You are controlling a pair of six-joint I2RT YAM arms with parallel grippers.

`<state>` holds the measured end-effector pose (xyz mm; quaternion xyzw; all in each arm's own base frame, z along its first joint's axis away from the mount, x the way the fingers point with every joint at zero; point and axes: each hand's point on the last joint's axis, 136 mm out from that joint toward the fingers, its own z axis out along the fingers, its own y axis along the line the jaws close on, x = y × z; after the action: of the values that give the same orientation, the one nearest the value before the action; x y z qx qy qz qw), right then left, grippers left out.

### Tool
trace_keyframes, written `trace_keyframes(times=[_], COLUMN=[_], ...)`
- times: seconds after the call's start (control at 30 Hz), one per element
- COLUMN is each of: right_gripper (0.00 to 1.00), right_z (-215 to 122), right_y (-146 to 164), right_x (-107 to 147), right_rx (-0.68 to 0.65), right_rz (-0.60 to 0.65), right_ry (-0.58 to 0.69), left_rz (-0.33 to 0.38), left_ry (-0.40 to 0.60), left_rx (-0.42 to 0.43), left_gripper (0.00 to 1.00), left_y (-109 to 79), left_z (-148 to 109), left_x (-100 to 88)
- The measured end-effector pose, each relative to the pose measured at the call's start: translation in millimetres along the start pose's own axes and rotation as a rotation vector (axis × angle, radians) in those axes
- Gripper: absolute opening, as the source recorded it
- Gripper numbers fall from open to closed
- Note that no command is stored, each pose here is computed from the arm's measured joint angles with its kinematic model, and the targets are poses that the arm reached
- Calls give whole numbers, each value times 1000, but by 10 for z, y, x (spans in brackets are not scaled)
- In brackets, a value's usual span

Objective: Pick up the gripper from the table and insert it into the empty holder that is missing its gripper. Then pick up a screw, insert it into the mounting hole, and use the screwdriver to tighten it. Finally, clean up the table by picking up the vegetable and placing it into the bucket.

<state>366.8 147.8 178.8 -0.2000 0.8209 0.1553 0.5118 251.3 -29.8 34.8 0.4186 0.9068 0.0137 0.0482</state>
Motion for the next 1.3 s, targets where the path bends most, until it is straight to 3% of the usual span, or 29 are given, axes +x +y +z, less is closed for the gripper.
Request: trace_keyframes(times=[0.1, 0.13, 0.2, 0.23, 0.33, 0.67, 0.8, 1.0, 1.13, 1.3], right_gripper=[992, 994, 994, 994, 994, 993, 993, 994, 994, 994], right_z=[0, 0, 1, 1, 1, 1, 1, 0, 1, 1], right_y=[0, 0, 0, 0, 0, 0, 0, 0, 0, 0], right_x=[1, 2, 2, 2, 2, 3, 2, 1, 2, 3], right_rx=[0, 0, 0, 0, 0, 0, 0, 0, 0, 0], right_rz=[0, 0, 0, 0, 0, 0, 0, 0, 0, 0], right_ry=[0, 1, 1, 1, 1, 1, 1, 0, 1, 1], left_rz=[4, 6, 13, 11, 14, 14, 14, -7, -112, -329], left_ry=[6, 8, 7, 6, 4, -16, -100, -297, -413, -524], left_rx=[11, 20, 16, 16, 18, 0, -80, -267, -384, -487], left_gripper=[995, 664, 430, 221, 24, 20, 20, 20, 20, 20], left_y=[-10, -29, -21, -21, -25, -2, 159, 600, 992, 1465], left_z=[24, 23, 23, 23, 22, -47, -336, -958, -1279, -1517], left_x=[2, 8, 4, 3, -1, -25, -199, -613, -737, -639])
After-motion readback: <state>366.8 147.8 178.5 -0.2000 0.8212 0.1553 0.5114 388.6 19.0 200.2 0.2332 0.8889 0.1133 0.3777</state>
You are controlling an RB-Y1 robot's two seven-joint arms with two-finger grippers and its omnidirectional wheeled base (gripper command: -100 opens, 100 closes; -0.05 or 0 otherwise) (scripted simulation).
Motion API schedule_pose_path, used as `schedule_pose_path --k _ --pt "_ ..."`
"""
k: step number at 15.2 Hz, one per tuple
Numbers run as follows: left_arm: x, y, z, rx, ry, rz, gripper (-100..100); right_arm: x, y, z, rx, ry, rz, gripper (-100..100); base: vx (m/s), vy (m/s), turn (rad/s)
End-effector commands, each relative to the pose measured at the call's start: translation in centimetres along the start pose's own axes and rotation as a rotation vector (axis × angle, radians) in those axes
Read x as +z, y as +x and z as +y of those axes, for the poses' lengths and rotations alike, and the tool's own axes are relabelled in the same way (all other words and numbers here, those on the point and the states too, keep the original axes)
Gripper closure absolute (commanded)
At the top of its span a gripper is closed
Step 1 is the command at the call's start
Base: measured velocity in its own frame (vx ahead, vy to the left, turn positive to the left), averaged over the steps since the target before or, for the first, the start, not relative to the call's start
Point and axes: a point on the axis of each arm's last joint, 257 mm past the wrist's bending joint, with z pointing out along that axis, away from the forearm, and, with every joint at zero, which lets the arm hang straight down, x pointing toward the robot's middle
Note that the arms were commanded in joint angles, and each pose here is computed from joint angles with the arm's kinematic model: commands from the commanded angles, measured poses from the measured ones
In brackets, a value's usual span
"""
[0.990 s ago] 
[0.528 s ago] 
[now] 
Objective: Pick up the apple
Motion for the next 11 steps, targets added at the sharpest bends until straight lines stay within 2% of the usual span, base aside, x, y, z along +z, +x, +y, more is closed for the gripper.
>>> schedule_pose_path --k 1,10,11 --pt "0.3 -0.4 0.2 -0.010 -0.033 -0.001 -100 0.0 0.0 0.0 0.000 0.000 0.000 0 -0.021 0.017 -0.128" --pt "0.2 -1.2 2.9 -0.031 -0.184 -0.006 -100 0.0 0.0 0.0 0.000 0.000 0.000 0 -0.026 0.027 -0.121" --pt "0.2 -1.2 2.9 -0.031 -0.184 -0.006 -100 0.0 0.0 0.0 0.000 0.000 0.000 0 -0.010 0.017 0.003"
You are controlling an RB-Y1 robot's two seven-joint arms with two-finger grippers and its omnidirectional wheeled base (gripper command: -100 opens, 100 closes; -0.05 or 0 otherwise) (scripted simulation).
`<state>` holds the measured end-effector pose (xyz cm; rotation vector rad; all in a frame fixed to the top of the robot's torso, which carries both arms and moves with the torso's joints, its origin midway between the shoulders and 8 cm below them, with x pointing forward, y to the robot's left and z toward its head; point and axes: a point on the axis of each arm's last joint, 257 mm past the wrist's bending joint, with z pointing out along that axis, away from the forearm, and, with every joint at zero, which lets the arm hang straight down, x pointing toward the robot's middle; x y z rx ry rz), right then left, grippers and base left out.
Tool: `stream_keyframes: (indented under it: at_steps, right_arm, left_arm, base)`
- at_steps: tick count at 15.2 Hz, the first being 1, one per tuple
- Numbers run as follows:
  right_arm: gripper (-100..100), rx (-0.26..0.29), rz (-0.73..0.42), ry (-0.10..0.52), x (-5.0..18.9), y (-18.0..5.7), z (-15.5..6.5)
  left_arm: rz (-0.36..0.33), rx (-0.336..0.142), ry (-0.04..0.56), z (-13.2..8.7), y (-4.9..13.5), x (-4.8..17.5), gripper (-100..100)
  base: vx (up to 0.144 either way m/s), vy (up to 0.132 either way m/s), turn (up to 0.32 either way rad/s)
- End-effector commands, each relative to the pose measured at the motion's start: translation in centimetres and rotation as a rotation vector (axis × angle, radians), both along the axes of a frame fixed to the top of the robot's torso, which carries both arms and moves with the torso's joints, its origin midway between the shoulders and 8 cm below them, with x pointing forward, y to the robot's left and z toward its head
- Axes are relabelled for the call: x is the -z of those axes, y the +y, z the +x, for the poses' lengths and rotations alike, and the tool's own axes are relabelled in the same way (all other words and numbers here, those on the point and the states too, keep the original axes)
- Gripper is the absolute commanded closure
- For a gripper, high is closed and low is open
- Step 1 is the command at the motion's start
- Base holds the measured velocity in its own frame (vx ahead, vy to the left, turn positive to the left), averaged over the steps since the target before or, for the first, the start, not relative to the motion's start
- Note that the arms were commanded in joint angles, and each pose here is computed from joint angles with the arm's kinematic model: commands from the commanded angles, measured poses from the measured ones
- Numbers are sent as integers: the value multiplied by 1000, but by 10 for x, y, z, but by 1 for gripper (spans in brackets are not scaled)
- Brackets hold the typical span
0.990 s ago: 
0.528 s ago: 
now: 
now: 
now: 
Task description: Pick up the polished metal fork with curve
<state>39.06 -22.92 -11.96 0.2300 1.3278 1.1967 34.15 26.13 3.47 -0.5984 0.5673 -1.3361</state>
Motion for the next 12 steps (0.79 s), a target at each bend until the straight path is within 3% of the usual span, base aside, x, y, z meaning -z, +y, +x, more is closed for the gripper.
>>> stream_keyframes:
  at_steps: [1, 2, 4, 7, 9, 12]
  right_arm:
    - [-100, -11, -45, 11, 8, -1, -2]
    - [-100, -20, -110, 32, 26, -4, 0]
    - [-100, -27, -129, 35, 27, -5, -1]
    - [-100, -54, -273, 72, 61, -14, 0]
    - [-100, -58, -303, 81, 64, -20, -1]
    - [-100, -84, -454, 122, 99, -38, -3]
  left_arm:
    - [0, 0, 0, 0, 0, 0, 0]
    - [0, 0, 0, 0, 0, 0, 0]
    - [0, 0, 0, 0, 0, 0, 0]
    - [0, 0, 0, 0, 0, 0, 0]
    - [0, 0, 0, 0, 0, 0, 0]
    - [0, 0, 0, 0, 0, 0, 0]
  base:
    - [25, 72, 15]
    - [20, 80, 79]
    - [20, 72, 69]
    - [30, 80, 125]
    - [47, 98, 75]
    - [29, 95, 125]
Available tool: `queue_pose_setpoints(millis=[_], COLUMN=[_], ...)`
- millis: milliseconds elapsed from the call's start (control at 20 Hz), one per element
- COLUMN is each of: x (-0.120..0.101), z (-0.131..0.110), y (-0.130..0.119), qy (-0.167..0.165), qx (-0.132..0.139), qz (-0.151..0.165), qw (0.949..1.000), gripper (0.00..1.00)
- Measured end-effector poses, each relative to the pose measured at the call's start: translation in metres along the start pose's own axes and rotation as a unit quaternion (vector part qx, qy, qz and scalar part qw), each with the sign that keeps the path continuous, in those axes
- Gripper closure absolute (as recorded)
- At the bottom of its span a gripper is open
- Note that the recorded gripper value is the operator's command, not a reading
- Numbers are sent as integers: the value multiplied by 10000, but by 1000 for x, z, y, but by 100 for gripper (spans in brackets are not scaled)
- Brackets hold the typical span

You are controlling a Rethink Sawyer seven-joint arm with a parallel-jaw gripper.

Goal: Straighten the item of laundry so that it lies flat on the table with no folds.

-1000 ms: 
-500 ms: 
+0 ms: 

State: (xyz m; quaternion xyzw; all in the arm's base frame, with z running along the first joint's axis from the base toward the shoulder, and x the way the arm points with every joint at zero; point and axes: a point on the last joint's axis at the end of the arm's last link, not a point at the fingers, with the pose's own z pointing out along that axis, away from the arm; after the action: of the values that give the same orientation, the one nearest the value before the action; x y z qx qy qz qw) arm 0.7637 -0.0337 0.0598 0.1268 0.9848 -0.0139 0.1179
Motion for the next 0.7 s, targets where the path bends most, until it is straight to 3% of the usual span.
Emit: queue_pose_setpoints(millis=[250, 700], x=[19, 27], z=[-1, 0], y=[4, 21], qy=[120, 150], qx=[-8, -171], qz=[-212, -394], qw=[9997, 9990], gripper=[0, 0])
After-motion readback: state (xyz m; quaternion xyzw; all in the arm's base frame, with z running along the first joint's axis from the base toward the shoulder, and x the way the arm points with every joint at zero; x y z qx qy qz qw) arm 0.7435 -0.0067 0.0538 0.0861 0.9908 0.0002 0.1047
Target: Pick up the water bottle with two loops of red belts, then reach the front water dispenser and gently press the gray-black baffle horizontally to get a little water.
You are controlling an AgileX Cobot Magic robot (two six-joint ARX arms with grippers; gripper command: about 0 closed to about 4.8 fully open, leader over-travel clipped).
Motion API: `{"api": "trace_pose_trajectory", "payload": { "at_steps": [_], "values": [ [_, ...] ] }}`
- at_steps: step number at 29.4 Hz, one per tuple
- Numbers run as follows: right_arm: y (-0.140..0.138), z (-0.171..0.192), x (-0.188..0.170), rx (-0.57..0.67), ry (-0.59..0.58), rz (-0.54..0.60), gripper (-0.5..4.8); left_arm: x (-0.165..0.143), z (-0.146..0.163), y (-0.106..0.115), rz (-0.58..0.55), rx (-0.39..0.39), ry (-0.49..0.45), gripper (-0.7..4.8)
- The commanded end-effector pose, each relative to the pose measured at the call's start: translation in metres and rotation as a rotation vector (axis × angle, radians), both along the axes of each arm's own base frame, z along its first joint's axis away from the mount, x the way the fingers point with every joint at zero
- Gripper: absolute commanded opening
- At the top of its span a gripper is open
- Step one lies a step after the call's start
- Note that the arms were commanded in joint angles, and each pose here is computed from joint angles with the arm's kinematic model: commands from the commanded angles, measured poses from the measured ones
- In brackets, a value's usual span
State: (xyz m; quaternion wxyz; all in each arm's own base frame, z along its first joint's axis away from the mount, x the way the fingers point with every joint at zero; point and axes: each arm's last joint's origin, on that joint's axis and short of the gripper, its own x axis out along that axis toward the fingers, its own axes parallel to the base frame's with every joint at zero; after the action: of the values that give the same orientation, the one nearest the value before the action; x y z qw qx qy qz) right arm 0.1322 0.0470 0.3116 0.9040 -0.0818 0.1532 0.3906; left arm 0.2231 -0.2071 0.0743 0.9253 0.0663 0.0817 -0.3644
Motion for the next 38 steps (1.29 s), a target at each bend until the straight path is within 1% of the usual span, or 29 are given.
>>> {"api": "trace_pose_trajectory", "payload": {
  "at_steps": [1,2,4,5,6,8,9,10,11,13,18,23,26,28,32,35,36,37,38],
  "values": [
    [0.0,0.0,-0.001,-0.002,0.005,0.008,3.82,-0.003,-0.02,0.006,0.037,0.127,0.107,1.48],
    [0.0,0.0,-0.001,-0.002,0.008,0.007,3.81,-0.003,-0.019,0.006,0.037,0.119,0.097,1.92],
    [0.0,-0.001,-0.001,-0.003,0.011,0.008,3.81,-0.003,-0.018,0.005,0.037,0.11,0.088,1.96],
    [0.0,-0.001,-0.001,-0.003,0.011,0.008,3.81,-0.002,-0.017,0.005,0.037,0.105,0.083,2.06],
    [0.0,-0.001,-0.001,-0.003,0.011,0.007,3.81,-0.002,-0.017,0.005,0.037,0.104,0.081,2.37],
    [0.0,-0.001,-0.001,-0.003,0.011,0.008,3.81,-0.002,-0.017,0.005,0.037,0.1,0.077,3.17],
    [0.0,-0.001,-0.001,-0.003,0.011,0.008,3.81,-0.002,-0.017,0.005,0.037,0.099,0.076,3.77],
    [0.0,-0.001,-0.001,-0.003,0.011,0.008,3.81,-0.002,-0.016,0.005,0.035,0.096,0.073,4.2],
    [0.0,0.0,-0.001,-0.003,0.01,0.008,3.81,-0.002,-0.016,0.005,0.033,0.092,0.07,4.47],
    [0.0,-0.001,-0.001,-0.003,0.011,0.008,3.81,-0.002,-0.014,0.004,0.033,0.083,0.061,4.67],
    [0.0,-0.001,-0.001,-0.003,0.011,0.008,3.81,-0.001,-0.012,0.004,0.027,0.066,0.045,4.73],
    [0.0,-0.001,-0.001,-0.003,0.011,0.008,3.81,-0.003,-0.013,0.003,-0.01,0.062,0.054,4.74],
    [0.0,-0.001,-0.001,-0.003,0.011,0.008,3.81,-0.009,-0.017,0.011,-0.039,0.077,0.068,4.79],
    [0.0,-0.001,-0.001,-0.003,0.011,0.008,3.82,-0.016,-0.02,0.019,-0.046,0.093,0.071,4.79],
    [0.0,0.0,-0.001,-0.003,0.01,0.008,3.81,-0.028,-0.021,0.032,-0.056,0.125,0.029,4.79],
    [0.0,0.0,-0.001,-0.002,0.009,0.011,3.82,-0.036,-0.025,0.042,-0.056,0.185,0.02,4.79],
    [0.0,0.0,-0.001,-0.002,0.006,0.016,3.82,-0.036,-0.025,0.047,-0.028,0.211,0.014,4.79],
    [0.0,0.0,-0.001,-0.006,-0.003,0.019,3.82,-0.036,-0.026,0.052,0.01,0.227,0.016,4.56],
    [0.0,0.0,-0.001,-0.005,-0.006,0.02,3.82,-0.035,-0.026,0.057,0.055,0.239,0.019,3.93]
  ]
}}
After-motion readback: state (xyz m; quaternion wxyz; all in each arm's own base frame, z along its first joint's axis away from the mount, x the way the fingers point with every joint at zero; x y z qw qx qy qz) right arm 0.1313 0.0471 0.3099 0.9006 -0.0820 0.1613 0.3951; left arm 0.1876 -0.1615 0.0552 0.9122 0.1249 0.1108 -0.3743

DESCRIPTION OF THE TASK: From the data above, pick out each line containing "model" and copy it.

REPLY:
- Note that no command is stored, each pose here is computed from the arm's measured joint angles with its kinematic model, and the targets are poses that the arm reached
Note that the arms were commanded in joint angles, and each pose here is computed from joint angles with the arm's kinematic model: commands from the commanded angles, measured poses from the measured ones
- Note that the arms were commanded in joint angles, and each pose here is computed from joint angles with the arm's kinematic model: commands from the commanded angles, measured poses from the measured ones
- Note that the arms were commanded in joint angles, and each pose here is computed from joint angles with the arm's kinematic model: commands from the commanded angles, measured poses from the measured ones

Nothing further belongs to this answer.